PROBLEM DETAILS: Starting at the line that contains "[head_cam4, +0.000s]", transcribe each line exactly through the end of the data below, and skip any pictures.

GIVEN MATERIAL:
——————
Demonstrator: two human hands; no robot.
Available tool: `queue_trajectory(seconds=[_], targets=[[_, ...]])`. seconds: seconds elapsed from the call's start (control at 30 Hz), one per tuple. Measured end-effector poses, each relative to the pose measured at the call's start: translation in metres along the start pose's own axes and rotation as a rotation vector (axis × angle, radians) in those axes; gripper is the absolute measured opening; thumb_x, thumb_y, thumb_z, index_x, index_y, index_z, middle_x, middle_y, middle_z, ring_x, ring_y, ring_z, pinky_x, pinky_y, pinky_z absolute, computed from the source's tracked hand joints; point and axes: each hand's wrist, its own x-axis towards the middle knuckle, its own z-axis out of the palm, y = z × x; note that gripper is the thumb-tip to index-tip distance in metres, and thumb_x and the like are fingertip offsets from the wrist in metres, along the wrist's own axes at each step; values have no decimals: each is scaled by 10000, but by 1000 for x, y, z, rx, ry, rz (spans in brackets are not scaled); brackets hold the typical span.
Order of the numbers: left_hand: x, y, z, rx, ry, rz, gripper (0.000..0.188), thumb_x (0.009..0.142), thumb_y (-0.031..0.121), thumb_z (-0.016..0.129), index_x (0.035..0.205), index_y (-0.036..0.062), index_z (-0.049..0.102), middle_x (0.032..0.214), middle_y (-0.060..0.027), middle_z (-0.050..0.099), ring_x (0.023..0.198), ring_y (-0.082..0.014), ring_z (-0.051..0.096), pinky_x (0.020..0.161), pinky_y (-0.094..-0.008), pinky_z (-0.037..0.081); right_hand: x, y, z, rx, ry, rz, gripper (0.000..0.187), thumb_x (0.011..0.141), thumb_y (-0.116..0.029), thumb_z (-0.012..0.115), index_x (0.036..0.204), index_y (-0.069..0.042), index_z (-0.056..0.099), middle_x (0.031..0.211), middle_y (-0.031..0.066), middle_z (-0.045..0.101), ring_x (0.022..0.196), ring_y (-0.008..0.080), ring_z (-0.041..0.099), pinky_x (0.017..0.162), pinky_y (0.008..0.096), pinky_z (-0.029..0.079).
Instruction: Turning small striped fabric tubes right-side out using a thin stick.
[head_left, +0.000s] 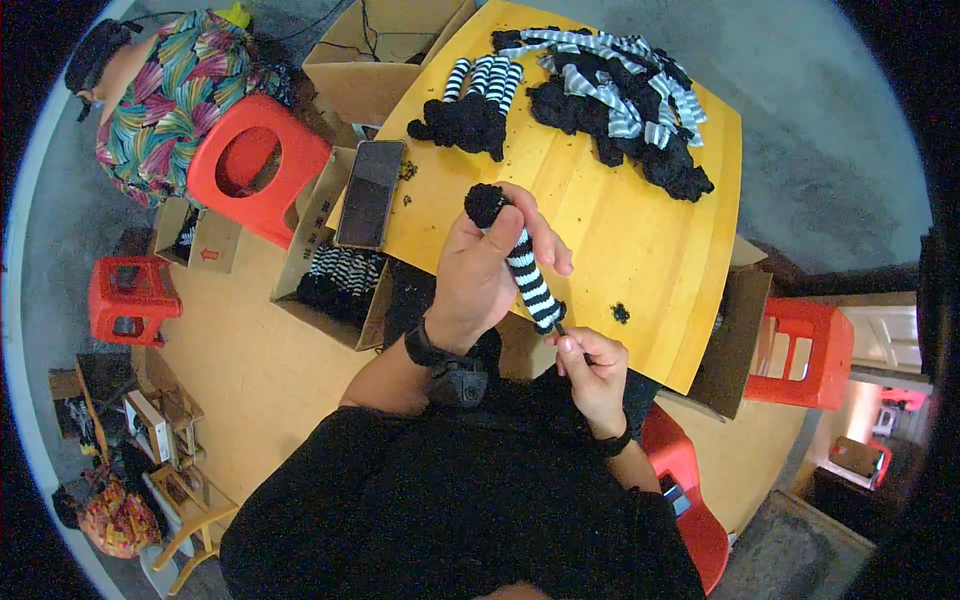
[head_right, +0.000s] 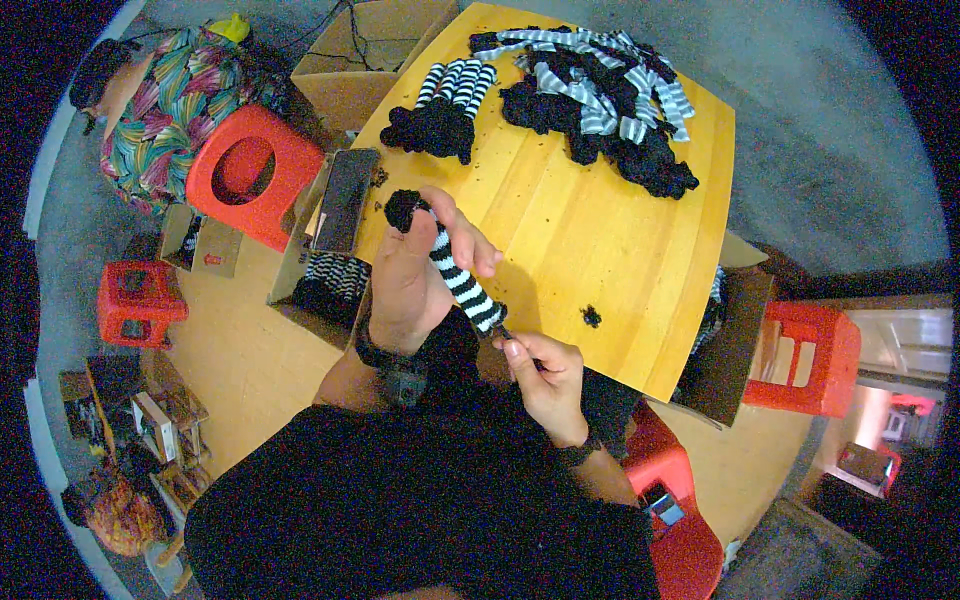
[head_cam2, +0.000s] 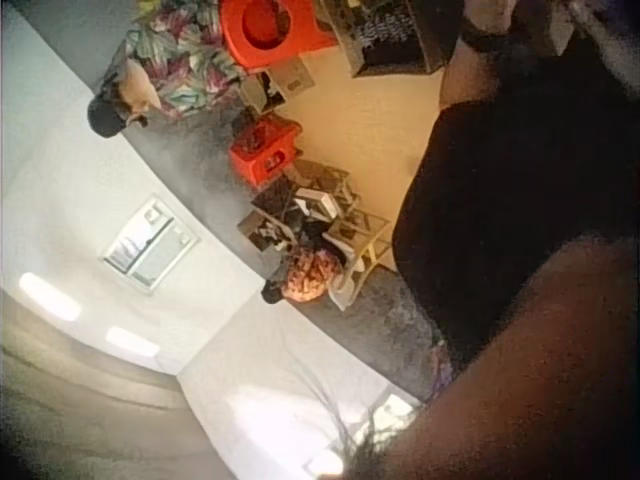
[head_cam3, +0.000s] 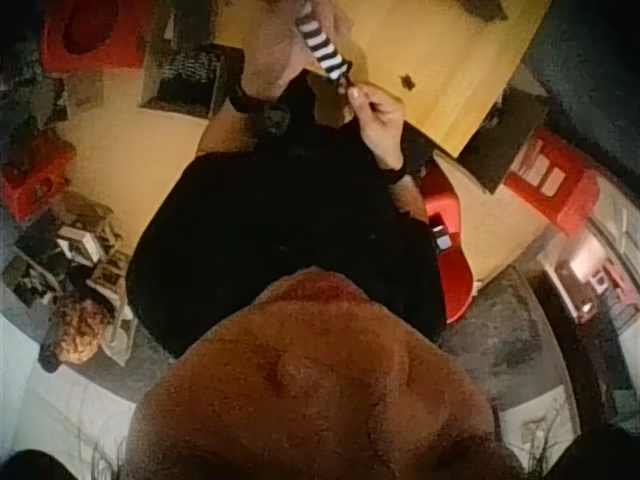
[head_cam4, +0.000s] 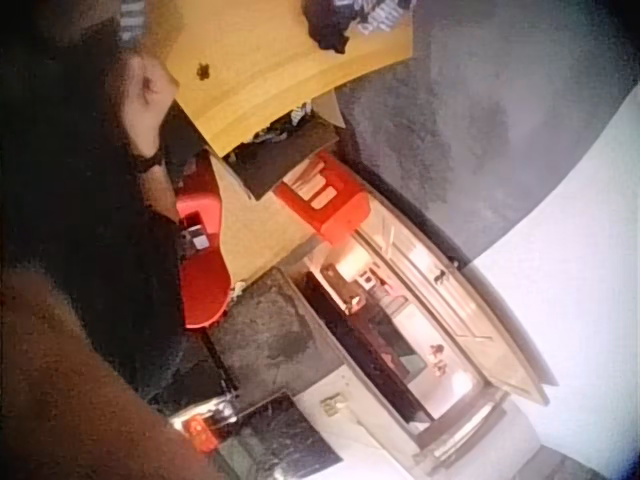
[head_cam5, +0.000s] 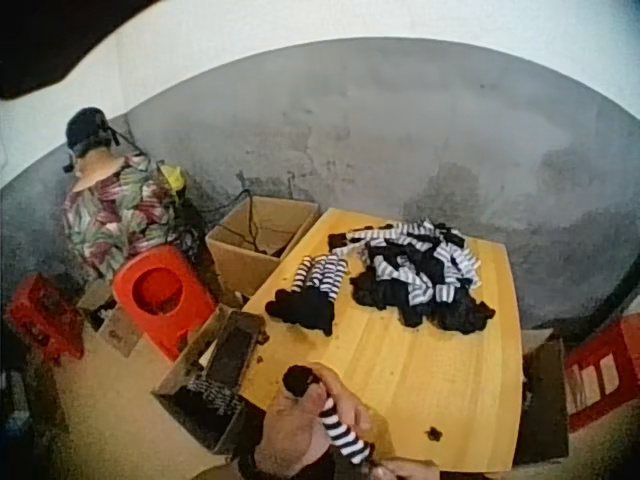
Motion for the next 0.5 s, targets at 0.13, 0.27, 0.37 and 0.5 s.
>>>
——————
ANSWER:
[head_cam4, +0.000s] 
[head_cam5, +0.000s] 
Motion for the next 0.5 s, targets at 0.13, 0.27, 0.37 and 0.5 s.
>>>

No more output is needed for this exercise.